The presidents of Peru, Argentina, Chile, and Brazil have confirmed their attendance, as well as other key leaders like leftist Canadian Prime Minister Justin Trudeau. Bolivia and Honduras have confirmed they are not sending their heads of government, while Mexico appears to be on track to boycott the event.
Biden officials confirmed last week that the socialist regime of Venezuelan dictator Nicolás Maduro would not receive an invite to the event, as the United States does not consider Maduro the legitimate president of the country. The White House has yet to confirm, however, if it will invite President Juan Guaidó, who America accurately recognizes as the constitutional president of Venezuela but who holds no power in practice. Last week, the State Department coordinator of the Summit, Kevin O’Reilly, said that inviting Guaidó would have to be a “White House call.”
The Biden administration also confirmed that communist Nicaraguan dictator Daniel Ortega would not receive an invite. It has refused to officially confirm it would not invite a delegation from Cuba, though puppet Castro-regime leader Miguel Díaz-Canel has said he would not attend if invited.

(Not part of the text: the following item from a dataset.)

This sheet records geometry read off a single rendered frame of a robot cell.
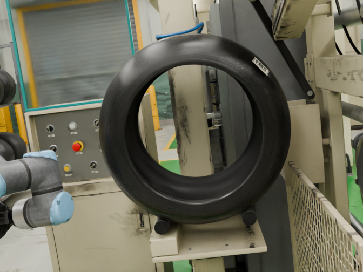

The attendance of the leaders of other leftist states remains uncertain as Washington has yet to decide on Cuba.
In a call with reporters on Wednesday, White House Latin America adviser Juan González and Assistant Secretary of State for Western Hemisphere Affairs Brian Nichols reportedly refused to clarify the status of Cuba’s invite. The officials said, according to the Argentine news outlet Infobae, that Biden was still “listening to the opinions of other leaders and partners in the region” and making “final considerations.”
“We still have some final considerations, but we will, I think, inform people publicly soon,” Reuters quoted González saying on the same call.
González emphasized that the opinion of leftist Mexican President Andrés Manuel López Obrador, who is pressuring Biden to invite the Castro regime, is very important to Biden.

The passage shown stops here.